SL5 was an army airship, based at Darmstadt. The structure was damaged during the first flight, but repaired after several months work. During its second flight the ship was forced down by bad weather at Gießen and stricken from service on July 5, 1915
Army airship based at Königsberg. Carried out three reconnaissance missions and three bombing raids before suffering structural failure. Repaired and possibly enlarged before being decommissioned March 6, 1917 when the army terminated airship operations.
Naval airship based at Seddin. Carried out 34 reconnaissance missions and three bombing raids, carrying 4,000 kg of bombs each mission. Held the record for the greatest number of combat missions of any Schütte-Lanz airship. Decommissioned due to age November 20, 1917.
Naval airship based at Seddin. Carried out 13 reconnaissance missions and four bombing raids carrying 4,230 kg of bombs each mission. Crashed in Baltic, possibly after lightning strike on March 30, 1917.
Navy airship based at Seerapen and Wainoden. Carried out two reconnaissance missions and two bombing raids. A later attack on Riga was abandoned because of engine failure. Rebuilt February 1917 but later damaged before finally being scrapped on May 18, 1917.

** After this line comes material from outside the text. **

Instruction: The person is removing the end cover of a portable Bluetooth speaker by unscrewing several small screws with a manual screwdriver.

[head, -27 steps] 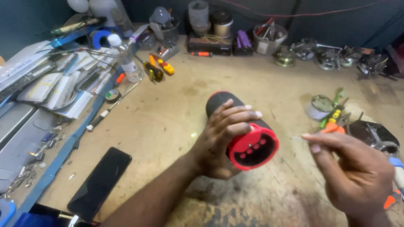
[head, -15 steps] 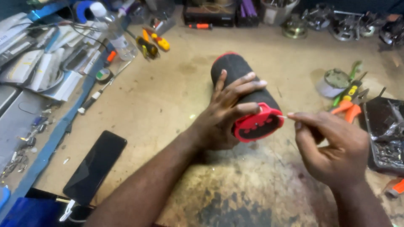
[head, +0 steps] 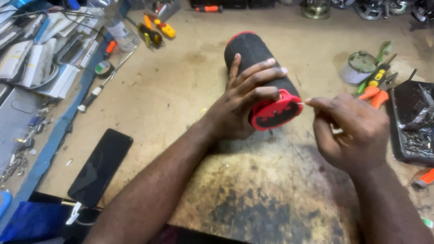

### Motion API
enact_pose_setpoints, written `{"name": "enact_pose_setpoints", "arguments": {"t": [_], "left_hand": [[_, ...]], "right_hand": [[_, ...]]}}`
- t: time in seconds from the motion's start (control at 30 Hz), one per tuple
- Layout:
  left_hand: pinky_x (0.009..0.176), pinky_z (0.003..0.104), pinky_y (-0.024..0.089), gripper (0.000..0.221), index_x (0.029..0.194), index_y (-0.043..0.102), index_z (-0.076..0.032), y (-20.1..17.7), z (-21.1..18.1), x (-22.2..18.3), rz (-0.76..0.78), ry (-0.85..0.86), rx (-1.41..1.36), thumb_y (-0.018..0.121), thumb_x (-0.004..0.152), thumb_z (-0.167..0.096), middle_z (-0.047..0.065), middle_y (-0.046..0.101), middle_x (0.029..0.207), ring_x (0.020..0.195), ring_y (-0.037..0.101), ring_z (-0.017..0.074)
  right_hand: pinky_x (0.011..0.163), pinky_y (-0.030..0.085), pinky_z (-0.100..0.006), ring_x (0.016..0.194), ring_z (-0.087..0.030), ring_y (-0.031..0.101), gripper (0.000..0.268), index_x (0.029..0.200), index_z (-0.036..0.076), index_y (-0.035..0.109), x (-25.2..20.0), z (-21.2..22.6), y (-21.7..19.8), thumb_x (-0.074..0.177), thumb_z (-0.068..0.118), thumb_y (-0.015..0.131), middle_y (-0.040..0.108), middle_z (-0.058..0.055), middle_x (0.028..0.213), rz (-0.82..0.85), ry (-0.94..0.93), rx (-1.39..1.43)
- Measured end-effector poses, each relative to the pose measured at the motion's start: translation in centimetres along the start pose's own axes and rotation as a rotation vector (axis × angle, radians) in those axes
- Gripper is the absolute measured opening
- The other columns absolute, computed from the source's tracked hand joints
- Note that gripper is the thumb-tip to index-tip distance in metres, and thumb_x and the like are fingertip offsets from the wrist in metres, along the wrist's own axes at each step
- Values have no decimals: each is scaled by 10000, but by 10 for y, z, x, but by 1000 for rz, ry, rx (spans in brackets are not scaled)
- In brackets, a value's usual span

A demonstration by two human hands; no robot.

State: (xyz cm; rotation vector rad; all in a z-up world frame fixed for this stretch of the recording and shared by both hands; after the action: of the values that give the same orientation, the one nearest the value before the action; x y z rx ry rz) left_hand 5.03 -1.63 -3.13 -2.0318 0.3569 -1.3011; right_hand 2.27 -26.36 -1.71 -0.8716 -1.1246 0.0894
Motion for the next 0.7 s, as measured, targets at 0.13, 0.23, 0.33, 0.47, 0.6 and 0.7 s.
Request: {"name": "enact_pose_setpoints", "arguments": {"t": [0.13, 0.23, 0.33, 0.47, 0.6, 0.7], "left_hand": [[1296, 621, -19, 373, 1246, 543, -165, 1, -1, 1, -1, 0, 12, 795, 974, -132, 102, 499, 1529, 1520, 422, 358], [1300, 633, -23, 393, 1258, 541, -176, 3, 1, -1, 3, -1, 10, 809, 970, -168, 94, 495, 1534, 1524, 416, 355], [1302, 630, -2, 375, 1257, 544, -178, 2, 3, -2, -4, 10, 3, 785, 972, -142, 105, 496, 1533, 1522, 416, 365], [1308, 624, -13, 439, 1274, 538, -184, 4, 3, -1, 10, 2, 12, 833, 957, -115, 93, 487, 1544, 1532, 411, 352], [1301, 602, -17, 366, 1245, 556, -173, 3, -1, 0, -4, -2, 33, 802, 975, -158, 87, 501, 1528, 1517, 421, 326], [1298, 602, -5, 369, 1256, 550, -170, 2, -3, 2, -19, -28, 35, 785, 975, -126, 104, 505, 1525, 1512, 443, 337]], "right_hand": [[520, 473, -358, 586, -191, 584, 207, 1066, -17, 789, 1, 7, 3, 936, -129, 673, 706, -122, 765, -6, -92, -141], [550, 513, -380, 588, -197, 592, 180, 1072, 2, 780, 2, 6, 5, 1000, -87, 641, 680, -121, 742, 22, 10, -69], [550, 478, -281, 601, -159, 561, 111, 990, -26, 745, 6, -2, 3, 1027, -98, 669, 699, -132, 780, 61, 256, 261], [622, 497, -321, 658, -189, 593, 30, 982, -31, 743, 8, 0, 3, 997, -45, 720, 722, -145, 835, 94, 222, 213], [567, 549, -293, 582, -141, 640, 96, 1012, 37, 787, 6, 10, 9, 1020, 120, 835, 751, -86, 787, 125, 102, -114], [531, 536, -260, 621, -146, 683, 52, 1037, 73, 775, 8, 13, 13, 1035, 86, 826, 774, -60, 838, 152, 180, -203]]}}
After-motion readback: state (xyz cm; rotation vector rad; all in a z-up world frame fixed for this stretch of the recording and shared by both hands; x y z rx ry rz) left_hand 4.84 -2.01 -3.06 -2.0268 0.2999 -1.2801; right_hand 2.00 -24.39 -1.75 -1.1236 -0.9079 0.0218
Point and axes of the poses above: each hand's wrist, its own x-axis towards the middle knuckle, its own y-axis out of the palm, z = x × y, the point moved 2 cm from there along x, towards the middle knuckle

Army airship based at Mannheim. No active service. Decommissioned August 1917.
Intended for the Army, this ship was never officially commissioned and was laid up at Spich. Scrapped August 1917.
Intended for the Army, this ship was never officially commissioned and was laid up at Allenstein. Scrapped August 1917.
Two-bladed props can be seen on two of the five engines
Intended for Army but never officially commissioned. Based at Zeesen and used for static testing. Decommissioned February 1918.
Intended for Navy but refused acceptance on grounds of insufficient payload. Based at Gegen and scrapped June 1920.
Never commissioned. First Schütte-Lanz ship with tubular aluminum frame. May have been complete at war's end but no further details are known.
Never commissioned. Second Schütte-Lanz ship with tubular aluminum frame. May have been completed after war, but no further details.
After the war, Schütte-Lanz came up with several peacetime airship projects which were never realized. Based on the metal framed SL23 and SL24, the first was the SL101. This was intended for a regular transatlantic service to New York or South America.
 SL102 Panamerica
This was intended for a regular transatlantic service to New York or South America.
 SL103 Pacific
This was intended for a regular transatlantic service to New York or South America, although the name indicates different aspirations.